Renal function in children suffering from sickle cell disease: challenge of early detection in highly resource-scarce settings.

Background: The prevalence of Sickle cell disease is extremely high in Democratic Republic of Congo. Despite this high prevalence of the disease, data on renal abnormalities in children are rare.

Method: The study proposed to assess blood pressure, glomerular function, urea and uric acid levels in 65 steady state Congolese children with homozygous sickle cell disease and 67 normal controls.

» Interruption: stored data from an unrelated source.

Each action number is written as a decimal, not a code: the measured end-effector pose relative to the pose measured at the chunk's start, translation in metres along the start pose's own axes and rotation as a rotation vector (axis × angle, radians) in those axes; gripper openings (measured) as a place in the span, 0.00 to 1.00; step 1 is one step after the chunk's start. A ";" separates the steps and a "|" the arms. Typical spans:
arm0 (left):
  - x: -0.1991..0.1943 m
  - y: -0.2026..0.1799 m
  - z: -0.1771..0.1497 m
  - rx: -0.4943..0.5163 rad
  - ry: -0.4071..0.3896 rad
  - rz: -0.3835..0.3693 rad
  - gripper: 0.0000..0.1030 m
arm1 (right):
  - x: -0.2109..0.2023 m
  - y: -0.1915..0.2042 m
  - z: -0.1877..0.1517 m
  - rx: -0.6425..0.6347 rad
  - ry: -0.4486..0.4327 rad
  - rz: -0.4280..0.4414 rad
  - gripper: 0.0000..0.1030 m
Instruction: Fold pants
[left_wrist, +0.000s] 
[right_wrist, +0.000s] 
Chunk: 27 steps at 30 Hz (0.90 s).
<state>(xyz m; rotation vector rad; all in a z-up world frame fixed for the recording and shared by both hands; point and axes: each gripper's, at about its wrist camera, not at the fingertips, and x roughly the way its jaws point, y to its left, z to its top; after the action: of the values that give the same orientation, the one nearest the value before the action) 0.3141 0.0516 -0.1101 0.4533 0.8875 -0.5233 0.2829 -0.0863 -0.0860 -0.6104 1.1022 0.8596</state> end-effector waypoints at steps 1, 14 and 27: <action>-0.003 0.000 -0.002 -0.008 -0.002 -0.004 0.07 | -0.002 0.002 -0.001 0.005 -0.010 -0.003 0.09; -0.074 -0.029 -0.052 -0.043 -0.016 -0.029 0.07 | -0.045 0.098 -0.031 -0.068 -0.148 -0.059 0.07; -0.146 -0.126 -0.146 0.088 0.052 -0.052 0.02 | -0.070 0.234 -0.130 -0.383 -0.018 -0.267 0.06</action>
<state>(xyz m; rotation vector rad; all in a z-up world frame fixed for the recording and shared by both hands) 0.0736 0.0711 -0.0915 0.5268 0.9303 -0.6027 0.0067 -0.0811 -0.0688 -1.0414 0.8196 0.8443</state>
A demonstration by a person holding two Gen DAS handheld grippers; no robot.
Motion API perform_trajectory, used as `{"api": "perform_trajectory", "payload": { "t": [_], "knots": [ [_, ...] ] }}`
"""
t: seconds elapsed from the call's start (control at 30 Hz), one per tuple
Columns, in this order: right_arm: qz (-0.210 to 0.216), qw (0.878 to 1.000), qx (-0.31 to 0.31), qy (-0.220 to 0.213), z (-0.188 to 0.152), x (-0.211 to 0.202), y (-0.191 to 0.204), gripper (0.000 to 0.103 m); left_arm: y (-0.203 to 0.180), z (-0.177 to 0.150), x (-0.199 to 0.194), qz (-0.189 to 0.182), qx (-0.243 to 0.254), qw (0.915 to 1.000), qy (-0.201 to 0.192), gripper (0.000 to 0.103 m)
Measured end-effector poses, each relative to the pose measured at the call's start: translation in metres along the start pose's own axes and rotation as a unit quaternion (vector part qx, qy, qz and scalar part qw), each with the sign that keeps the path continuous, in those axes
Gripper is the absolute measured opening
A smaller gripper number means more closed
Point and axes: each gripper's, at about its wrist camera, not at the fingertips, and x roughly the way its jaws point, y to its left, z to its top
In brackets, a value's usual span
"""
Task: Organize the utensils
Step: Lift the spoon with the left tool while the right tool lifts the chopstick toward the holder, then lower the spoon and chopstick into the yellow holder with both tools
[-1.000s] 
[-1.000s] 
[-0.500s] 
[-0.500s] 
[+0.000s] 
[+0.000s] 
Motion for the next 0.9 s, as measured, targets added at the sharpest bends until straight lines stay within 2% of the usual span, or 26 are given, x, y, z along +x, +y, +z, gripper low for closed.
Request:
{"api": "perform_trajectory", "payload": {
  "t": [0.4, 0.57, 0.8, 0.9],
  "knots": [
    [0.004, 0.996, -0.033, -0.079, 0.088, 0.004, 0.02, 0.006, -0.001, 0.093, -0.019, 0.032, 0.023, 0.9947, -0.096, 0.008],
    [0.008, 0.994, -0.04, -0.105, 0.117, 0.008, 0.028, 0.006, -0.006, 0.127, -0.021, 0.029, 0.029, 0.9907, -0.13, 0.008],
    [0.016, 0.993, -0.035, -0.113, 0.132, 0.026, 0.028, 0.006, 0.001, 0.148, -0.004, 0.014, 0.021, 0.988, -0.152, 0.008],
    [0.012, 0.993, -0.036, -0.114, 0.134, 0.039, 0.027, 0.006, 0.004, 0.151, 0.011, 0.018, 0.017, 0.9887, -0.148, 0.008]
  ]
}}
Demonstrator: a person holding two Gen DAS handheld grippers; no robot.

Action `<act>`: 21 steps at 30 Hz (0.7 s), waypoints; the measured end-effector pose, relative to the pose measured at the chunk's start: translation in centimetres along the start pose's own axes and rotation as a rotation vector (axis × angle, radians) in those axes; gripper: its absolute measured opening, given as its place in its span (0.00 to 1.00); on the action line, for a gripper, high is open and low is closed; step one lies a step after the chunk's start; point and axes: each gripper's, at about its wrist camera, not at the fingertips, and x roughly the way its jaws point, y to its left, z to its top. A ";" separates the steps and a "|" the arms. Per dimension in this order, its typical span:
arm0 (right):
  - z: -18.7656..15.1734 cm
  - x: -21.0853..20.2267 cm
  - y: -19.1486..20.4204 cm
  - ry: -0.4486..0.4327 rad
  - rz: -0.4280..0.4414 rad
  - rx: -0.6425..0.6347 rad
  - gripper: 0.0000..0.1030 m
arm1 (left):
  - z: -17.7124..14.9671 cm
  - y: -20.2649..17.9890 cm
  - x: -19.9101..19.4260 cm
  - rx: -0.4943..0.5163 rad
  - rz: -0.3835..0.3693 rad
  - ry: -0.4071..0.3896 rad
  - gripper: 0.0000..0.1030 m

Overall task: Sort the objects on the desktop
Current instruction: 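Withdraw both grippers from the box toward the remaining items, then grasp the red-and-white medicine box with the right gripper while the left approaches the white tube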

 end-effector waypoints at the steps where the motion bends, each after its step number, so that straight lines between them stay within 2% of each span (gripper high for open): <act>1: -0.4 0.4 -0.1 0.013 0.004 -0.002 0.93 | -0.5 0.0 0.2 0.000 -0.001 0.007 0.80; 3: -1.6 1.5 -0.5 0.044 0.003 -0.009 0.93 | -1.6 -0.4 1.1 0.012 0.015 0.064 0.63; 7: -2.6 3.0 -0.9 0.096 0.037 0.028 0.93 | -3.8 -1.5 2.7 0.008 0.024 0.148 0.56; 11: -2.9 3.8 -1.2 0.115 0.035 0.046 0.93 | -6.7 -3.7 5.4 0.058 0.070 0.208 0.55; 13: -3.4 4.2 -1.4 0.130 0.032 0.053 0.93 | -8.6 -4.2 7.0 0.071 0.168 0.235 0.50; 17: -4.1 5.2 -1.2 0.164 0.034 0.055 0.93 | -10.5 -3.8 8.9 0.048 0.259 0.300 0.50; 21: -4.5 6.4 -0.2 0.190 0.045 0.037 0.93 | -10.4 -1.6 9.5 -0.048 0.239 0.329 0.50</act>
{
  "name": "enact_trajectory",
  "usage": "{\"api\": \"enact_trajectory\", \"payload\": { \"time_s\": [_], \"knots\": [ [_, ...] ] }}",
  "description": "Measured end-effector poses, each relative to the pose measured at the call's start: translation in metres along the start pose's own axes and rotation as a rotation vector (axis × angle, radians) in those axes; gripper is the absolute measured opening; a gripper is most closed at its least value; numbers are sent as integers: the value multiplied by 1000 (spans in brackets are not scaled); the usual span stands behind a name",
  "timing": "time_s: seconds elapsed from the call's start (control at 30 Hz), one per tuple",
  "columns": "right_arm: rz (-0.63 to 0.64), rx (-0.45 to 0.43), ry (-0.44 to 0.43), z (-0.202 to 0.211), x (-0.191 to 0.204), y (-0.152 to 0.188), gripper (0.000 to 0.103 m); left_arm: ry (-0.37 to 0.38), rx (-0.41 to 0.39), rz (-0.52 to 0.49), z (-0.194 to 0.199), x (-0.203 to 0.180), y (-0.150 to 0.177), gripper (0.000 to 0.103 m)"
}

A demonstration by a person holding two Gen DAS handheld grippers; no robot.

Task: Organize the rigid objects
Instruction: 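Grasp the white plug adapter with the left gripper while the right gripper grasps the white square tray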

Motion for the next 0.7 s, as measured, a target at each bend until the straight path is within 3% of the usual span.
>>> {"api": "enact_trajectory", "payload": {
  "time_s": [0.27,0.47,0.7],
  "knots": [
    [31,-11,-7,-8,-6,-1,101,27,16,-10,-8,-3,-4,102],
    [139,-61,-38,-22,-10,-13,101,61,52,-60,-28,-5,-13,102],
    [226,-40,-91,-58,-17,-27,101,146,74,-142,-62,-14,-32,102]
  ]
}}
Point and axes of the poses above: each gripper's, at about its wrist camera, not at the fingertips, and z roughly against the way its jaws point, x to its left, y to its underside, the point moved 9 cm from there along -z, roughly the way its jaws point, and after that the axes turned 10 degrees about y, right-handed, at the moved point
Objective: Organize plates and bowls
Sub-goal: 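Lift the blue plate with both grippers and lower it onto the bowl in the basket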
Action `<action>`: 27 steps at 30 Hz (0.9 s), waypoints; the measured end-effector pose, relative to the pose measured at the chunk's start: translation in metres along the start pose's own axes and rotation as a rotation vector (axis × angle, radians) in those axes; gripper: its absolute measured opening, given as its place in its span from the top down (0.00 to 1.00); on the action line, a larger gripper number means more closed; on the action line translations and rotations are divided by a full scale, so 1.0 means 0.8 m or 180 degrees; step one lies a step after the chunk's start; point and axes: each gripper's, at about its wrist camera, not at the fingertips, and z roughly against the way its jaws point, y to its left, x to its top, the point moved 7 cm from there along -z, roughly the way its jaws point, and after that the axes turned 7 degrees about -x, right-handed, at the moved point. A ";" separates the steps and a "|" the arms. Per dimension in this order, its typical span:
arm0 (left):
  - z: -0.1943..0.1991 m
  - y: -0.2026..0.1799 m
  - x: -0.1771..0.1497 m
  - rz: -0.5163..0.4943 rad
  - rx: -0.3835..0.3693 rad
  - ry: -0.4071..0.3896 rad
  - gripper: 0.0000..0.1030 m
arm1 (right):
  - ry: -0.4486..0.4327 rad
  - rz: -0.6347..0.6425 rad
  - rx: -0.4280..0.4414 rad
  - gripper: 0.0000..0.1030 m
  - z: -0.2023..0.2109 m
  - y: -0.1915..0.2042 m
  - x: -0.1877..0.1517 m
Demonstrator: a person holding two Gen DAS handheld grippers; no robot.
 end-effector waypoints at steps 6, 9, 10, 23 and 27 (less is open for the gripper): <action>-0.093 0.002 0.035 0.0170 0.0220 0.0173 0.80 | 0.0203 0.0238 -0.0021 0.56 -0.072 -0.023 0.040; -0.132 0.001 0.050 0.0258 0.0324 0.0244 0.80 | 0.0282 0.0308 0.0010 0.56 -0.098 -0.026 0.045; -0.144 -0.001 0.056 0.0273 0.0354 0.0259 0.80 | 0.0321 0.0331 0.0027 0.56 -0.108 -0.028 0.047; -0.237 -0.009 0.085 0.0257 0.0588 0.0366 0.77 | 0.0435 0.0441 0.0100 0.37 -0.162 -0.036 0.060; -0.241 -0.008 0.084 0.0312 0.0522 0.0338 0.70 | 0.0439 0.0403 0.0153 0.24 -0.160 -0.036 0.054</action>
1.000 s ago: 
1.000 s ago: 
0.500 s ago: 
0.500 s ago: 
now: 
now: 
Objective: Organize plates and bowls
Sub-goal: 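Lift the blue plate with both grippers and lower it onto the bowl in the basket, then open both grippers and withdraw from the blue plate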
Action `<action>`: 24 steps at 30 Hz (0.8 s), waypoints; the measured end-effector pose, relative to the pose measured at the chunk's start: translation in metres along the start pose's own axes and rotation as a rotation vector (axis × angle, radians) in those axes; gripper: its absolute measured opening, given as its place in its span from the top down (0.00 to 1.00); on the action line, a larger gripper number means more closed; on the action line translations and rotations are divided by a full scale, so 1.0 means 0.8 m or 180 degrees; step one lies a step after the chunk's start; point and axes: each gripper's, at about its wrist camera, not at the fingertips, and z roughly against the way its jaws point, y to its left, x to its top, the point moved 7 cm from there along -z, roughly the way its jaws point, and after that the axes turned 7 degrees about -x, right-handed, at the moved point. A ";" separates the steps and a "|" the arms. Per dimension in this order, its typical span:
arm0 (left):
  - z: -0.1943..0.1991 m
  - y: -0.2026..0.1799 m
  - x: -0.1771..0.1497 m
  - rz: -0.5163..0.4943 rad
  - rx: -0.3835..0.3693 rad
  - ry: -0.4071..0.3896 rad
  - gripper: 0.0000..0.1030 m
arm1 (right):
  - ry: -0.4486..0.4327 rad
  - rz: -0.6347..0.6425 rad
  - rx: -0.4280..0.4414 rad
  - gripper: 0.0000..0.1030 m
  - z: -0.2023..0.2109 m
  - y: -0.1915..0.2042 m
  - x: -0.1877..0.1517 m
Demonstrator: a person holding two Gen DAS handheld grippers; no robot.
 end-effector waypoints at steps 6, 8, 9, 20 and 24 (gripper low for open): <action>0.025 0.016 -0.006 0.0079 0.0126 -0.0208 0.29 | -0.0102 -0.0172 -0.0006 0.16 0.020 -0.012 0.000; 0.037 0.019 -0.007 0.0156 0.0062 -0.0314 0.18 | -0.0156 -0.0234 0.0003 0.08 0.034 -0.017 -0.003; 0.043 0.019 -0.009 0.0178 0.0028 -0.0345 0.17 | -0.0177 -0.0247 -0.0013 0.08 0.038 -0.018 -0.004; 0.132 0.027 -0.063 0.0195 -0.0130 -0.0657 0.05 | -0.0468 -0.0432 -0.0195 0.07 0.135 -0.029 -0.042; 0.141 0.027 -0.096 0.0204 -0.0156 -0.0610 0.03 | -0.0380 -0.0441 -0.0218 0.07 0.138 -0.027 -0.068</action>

Results: In Hb-SS group, blood pressure level tended to be lower than Hb-AA groups but there was no statistically significant difference (p>0.05) between the two groups. The absolute values for GFR corrected for BSA were significantly higher in Hb-SS group compared to Hb-AA group (130.5±34.1 ml/min/1.73 m2 vs 113.7±24.5 ml/min/1.73 m2; p = 0.004). Children with Hb-SS were more likely to hyperfiltrate (30.8% of subjects) than children with Hb-AA (6.1% of subjects). Proteinuria was found in 4 (6.2%) children with Hb-SS. Uric acid level was significantly increased in children with Hb-SS compared to corresponding values in control group (4.4±1.3 mg/dl vs 3.5±1.1 mg/dl; p<0.001). Urea level was significantly decreased compared to corresponding values in Hb-AA group (15.3±8.3 mg/dl vs 22.9±10.1 mg/dl; p<0.001).

Conclusion: Hyperfiltration, low creatinine, lower urea and high uric acid are more common in children with sickle cell disease than in normal controls.